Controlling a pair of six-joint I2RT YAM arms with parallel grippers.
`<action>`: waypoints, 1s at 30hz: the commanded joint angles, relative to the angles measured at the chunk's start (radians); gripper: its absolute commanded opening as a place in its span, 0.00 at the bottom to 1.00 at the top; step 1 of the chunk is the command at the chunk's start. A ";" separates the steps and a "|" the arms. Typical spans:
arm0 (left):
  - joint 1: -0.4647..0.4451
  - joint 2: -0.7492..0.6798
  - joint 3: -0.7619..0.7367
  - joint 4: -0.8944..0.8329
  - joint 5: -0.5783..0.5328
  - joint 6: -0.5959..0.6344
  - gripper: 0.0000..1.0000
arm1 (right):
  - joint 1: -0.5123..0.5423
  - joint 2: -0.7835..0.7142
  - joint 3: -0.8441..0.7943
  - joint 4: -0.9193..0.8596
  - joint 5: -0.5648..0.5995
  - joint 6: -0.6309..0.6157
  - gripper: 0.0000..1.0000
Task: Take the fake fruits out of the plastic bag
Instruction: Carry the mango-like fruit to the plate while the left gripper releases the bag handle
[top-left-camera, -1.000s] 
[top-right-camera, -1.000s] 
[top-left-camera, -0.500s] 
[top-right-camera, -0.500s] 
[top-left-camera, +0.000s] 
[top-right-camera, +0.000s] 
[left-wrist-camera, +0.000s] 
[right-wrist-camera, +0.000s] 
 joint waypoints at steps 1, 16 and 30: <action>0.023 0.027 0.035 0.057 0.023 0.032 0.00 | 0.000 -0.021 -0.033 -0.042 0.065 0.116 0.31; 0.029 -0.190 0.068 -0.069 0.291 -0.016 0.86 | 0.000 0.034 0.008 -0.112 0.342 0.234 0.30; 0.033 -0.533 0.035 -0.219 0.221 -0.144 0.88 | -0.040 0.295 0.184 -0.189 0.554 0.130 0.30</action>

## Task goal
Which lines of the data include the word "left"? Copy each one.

## Exercise response
arm0 (left):
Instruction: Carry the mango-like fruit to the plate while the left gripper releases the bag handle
[top-left-camera, -1.000s] 
[top-left-camera, -0.500s] 
[top-left-camera, +0.000s] 
[left-wrist-camera, +0.000s] 

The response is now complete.